Le troisième temps du regard du spectateur n’est plus actif mais réflexif. Il résulte de la prise de conscience de l’impossibilité de tout voir, l’impossibilité de percevoir toutes ces images. Le parcours du regard dans l’œuvre ne trouve pas son achèvement, le suspens reste et donne à penser. Le regardeur doit accepter le double postulat d’indiscernabilité mis en place par l’artiste. Non seulement il échoue à tout voir en raison du nombre de petites vignettes (625 ou 900), de leur fragmentation mais aussi du fait de leur orientation dans les quatre directions. Dans une série antérieure, en 2008, de Guy Limone, les images étaient collées sur des tondi ; on pouvait les faire tourner lentement pour mieux examiner les vignettes renversées ou vite jusqu’à aboutir à un mélange absolu des sujets et des couleurs. Toujours une ambivalence des propositions, il s’agit d’attirer l’attention sur des détails sélectionnés et dire l’impossibilité saisir une large majorité d ‘entre eux. Dans ces Peintures d’images un défi à la perception conquérante reste, sans aller comme dans les tondi jusqu’à la perte momentanée de la possibilité de discernement.

En changeant de support, du magazine vers la toile, les images ont changé de statut ; elles rentrent dans un dispositif de vision qui égalise leurs différences : images d’art, de publicité ou images sociales, elles se retrouvent toutes équivalentes. Bien que l’iconicité soit partiellement maintenue, la perte des connexions de narrativité et de sens favorise le passage vers cette présence picturale revendiquée dans les titres. Découpée, collée, montée, vernie l’image, choisie pour ses coloris, se résout à devenir une touche readymade.

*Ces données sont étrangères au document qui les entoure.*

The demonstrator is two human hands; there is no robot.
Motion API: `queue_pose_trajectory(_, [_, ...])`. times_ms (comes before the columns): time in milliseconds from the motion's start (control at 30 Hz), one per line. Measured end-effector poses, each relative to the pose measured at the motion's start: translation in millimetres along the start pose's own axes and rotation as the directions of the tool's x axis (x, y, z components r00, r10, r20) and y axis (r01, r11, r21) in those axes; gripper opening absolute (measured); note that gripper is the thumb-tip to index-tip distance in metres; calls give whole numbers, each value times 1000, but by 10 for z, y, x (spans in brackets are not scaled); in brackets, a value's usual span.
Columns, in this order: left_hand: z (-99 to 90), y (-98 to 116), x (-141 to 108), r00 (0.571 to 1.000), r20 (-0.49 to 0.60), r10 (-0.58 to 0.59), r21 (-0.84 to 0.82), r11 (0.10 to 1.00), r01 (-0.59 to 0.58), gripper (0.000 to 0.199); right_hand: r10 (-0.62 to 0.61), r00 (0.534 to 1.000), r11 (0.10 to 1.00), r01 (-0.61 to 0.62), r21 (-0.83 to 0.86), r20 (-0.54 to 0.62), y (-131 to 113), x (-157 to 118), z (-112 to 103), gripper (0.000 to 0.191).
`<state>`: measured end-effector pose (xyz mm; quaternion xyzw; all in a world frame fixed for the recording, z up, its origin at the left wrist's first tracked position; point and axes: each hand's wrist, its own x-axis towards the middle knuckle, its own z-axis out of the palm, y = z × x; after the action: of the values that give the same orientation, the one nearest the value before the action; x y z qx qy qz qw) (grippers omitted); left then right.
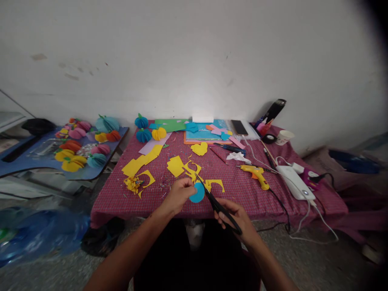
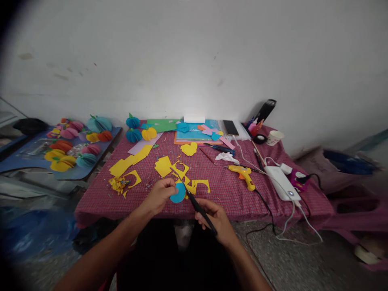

Bien que critiques et susceptibles de donner à penser, les propositions de Guy Limone n’en sont pas moins esthétiques et ludiques. Ces collages-montages proposent une utopie radieuse où cohabitent des fragments inattendus d’images à haute valeur artistique parfois ou renvoyant à de sérieuses données scientifiques, d’autres fois avec de racoleuses représentations publicitaires ou érotiques. Par ses agencements de multiples détails, Guy Limone organise un dérèglement de la fable iconique. Il réinvente une unité toute personnelle après avoir produit le morcellement. L’artiste s’appuie alors sur les ressources de la multiplication et sa parfaite maitrise de l’orchestration colorée des images d’images pour faire vaciller la conscience du regardeur. Le spectateur est en quelque sorte pris au piège de son propre désir de divertissement et de consommation. Les promenades dans le tableau s’apparentent à des rêves diurnes. Le visible et le dicible laisse place à une poétique de l’inattention. Le plaisir esthétique, libéré de la technicité et des identifications réalistes s’épanouit dans les combinatoires d’éléments épars, dans des jeux de glissement progressifs, dans une picturalité sans matière mais gardant la dimension affective de la couleur.

La liaison entre les deux séries d’œuvres de Guy Limone se trouverait dans la réunion chaque fois d’un nombre important de petits éléments individuels. Ils ont été choisis et placés en raison de leurs caractéristiques propres pour mieux les perdre en participant à une œuvre qui toujours donne à voir une somme, pourcentage d’individus ou quantité de couleurs. Guy Limone appartient au cercle restreint des artistes qui comptent.